RECORDS →
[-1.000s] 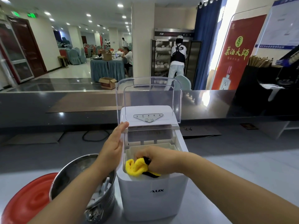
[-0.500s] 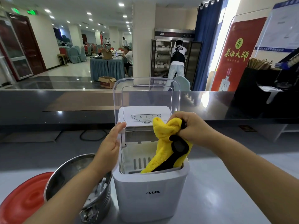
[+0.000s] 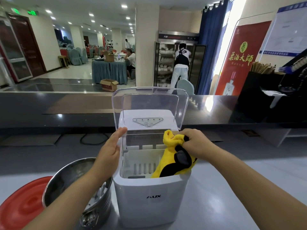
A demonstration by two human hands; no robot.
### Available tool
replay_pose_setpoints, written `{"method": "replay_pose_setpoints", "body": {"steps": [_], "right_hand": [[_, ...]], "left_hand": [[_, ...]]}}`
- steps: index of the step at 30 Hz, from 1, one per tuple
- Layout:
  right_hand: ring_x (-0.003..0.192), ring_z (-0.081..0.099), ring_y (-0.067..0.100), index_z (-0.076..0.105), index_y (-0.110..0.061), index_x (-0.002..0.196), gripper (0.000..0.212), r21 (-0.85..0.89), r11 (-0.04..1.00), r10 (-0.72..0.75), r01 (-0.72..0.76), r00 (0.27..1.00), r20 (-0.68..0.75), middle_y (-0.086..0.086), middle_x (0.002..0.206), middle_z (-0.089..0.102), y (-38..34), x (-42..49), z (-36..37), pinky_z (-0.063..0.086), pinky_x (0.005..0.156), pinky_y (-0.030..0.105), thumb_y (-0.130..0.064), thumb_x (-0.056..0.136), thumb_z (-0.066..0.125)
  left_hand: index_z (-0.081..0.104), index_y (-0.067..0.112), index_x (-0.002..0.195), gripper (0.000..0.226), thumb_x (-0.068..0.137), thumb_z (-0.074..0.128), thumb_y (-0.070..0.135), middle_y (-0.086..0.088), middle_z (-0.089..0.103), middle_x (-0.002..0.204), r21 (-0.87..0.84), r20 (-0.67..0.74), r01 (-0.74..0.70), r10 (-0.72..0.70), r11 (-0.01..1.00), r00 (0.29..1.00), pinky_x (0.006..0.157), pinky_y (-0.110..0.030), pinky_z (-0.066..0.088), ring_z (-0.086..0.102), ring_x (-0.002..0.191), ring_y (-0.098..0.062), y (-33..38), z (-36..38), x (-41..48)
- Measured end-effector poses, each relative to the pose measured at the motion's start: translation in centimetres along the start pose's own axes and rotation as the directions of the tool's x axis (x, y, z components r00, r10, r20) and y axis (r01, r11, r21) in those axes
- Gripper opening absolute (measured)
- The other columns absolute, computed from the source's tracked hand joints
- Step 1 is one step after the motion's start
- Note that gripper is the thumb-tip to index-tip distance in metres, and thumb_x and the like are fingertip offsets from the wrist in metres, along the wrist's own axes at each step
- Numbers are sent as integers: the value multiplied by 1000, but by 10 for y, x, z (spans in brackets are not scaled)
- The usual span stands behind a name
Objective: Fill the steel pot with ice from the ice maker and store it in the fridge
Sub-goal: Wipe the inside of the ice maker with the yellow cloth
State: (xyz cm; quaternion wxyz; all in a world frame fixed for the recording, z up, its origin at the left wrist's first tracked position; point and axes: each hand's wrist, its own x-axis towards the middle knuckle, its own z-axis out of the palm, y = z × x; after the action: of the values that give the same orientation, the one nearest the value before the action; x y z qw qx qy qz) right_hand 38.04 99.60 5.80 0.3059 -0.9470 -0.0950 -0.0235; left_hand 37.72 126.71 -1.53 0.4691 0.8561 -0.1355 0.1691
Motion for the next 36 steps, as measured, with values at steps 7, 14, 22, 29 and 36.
{"method": "replay_pose_setpoints", "body": {"steps": [7,14,22,29,36], "right_hand": [[81,58,26,68,-2,84,15,37,999,-12,14,999,-51,9,86,62,3,-31,4,49,71,33,2,81,54],[72,51,21,61,-11,74,9,-167,985,-62,52,997,-55,4,78,53,-3,-53,11,41,61,32,-12,80,55],[74,46,20,56,-11,76,4,-180,971,-164,157,986,-23,-4,77,44,-41,-66,41,38,61,28,-12,78,53],[77,47,16,64,-17,92,28,-159,937,-332,310,934,-133,-4,87,50,-84,-63,94,40,66,26,-26,74,45],[64,49,19,54,-17,70,11,151,937,-261,316,917,-300,-2,69,54,-108,-48,101,45,59,38,-16,80,59]], "left_hand": [[32,28,144,54,98,31,-2,18,31,143,23,12,-2,2,1000,1000,102,-4,15,24,133,5,4,-1,0],[35,21,144,52,97,33,-2,5,38,147,77,31,-3,0,997,1000,108,-20,22,29,131,-1,16,-9,0],[42,17,139,53,94,33,-8,9,46,132,18,203,67,-70,998,977,98,-10,33,41,121,-5,21,-35,20],[49,13,131,51,91,34,-14,4,54,128,-131,292,122,-79,984,953,96,-7,34,47,121,-5,20,-52,30],[62,20,99,33,99,34,2,1,72,95,-389,227,242,-162,889,960,81,-27,49,68,91,-10,21,-65,32]]}}
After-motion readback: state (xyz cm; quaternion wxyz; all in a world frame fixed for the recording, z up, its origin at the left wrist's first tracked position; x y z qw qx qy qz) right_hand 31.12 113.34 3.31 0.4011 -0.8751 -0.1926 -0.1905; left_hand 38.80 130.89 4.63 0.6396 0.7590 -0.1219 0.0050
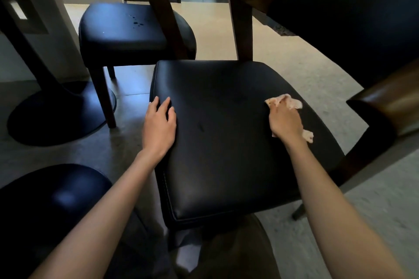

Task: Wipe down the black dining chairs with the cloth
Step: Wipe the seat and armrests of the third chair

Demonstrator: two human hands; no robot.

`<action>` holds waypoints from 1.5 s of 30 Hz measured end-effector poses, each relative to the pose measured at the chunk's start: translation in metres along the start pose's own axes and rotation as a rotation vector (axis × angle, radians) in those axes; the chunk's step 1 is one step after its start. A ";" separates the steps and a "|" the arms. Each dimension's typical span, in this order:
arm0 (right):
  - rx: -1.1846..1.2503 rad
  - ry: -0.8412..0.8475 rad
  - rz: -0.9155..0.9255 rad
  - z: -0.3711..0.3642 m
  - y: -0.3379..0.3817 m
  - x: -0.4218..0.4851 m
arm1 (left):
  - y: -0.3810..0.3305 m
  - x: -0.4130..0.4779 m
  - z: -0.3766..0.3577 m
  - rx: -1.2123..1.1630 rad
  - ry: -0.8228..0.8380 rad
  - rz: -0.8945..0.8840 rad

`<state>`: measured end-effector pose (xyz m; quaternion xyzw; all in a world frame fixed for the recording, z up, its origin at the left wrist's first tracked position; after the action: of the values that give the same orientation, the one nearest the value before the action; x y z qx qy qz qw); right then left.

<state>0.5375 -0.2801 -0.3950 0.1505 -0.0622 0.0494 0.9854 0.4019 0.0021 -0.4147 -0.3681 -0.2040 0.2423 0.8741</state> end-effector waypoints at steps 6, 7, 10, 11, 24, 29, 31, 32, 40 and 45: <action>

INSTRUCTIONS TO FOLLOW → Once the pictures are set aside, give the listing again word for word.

RESULT OF THIS TASK →
[-1.000s] 
[-0.500s] 
[+0.000s] 
A demonstration by two human hands; no robot.
### Available tool
replay_pose_setpoints, written `{"method": "replay_pose_setpoints", "body": {"steps": [_], "right_hand": [[_, ...]], "left_hand": [[_, ...]]}}`
- steps: index of the step at 30 Hz, from 1, one per tuple
- Layout:
  right_hand: ring_x (-0.003..0.192), ring_z (-0.081..0.099), ring_y (-0.067..0.100), index_z (-0.076..0.105), index_y (-0.110..0.061), index_x (-0.002..0.196), gripper (0.000..0.212), r21 (-0.85..0.89), r11 (-0.04..1.00), r10 (-0.72..0.75), r01 (-0.72..0.76), r00 (0.27..1.00), r20 (-0.68..0.75), middle_y (-0.086..0.086), middle_x (0.002..0.206), middle_z (-0.089..0.102), y (-38..34), x (-42..49), z (-36..37), pinky_z (-0.063..0.086), pinky_x (0.005..0.156), pinky_y (-0.030..0.105), thumb_y (-0.130..0.064), thumb_x (-0.056..0.136), thumb_z (-0.066..0.125)
  left_hand: index_z (-0.081..0.104), index_y (-0.067..0.112), index_x (-0.002..0.195), gripper (0.000..0.226), thumb_x (-0.068..0.137), thumb_z (-0.074..0.128), thumb_y (-0.070..0.135), middle_y (-0.086..0.088), middle_z (-0.089..0.103), middle_x (-0.002..0.204), r21 (-0.87..0.84), r20 (-0.67..0.74), r01 (-0.74..0.70), r10 (-0.72..0.70), r11 (-0.01..1.00), r00 (0.29..1.00), pinky_x (0.006..0.157), pinky_y (-0.110..0.030), pinky_z (-0.066..0.088), ring_z (-0.086..0.102), ring_x (-0.002..0.191), ring_y (-0.098..0.062), y (-33..38), z (-36..38), x (-41..48)
- Measured end-effector poses, each relative to the pose measured at the motion's start: translation in centimetres along the start pose's own axes and rotation as the directions of the tool's x axis (x, y, z components r00, r10, r20) and y axis (r01, r11, r21) in those axes
- Gripper opening absolute (measured)
- The other columns absolute, computed from the source's tracked hand joints
- Step 1 is one step after the motion's start
- Note that gripper is the thumb-tip to index-tip distance in metres, and thumb_x and the like are fingertip offsets from the wrist in metres, along the wrist's own axes at each step
- Numbers are sent as integers: the value multiplied by 1000, but by 10 for y, x, z (spans in brackets are not scaled)
- The usual span stands behind a name
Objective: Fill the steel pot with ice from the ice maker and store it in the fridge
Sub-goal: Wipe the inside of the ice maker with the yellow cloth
State: (xyz cm; quaternion wxyz; all in a world frame fixed for the recording, z up, its origin at the left wrist's first tracked position; point and axes: each hand's wrist, its own x-axis towards the middle knuckle, its own z-axis out of the palm, y = z × x; after the action: of the values that give the same orientation, the one nearest the value before the action; x y z qw qx qy qz) right_hand 38.04 99.60 5.80 0.3059 -0.9470 -0.0950 -0.0235; left_hand 37.72 126.71 -1.53 0.4691 0.8561 -0.1355 0.1691
Motion for the next 36 steps, as measured, with values at steps 7, 14, 22, 29 and 36.
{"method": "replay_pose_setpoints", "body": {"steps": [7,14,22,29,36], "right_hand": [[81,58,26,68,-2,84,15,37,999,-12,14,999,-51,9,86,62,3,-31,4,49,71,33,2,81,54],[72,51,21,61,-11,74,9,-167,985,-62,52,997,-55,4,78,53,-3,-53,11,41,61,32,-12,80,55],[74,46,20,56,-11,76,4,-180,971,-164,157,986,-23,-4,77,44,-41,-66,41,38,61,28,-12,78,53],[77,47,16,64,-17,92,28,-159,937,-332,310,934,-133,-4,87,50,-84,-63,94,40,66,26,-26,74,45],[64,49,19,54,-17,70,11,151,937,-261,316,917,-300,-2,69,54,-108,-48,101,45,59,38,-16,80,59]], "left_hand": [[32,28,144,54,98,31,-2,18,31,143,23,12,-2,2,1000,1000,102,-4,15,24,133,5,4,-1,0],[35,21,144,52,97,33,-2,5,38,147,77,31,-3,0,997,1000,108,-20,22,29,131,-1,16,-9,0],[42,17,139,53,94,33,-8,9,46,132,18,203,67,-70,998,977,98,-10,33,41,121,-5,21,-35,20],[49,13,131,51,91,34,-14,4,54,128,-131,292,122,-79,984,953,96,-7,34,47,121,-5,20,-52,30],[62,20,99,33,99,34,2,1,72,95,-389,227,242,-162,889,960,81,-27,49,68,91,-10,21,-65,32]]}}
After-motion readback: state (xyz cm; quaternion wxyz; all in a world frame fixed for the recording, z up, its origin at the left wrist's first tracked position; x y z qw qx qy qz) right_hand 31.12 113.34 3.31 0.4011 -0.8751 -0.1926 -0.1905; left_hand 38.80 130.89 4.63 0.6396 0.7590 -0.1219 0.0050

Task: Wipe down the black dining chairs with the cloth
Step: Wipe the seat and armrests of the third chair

Demonstrator: two human hands; no robot.

`<action>` holds waypoints from 1.5 s of 30 Hz measured end-effector poses, each relative to the pose measured at the chunk's start: translation in metres along the start pose's own axes and rotation as a rotation vector (axis × angle, radians) in those axes; the chunk's step 1 is one step after its start. A ";" separates the steps and a "|" the arms. Each dimension's typical span, in this order:
arm0 (right):
  - rx: -1.1846..1.2503 rad
  - ry: -0.8412..0.8475 rad
  - rz: -0.9155..0.9255 rad
  - z: -0.3711..0.3642 m
  - y: -0.3379..0.3817 m
  - x: -0.4218..0.4851 m
arm1 (left):
  - y: -0.3810..0.3305 m
  - x: -0.4130..0.4779 m
  - z: -0.3766..0.3577 m
  - rx: -1.2123..1.1630 rad
  - ry: -0.8228..0.8380 rad
  - rz: -0.8945..0.8840 rad

`<state>`: measured end-effector pose (xyz m; quaternion xyzw; all in a world frame fixed for the recording, z up, its origin at the left wrist's first tracked position; after the action: of the values that give the same orientation, the one nearest the value before the action; x y z qx qy qz qw); right then left.

<state>0.5375 -0.2801 -0.3950 0.1505 -0.0622 0.0494 0.9854 0.4019 0.0021 -0.4147 -0.3681 -0.2040 0.2423 0.8741</state> end-effector waypoints at steps 6, 7, 10, 11, 24, 29, 31, 32, 40 and 45: <action>

Nothing more remains for this exercise.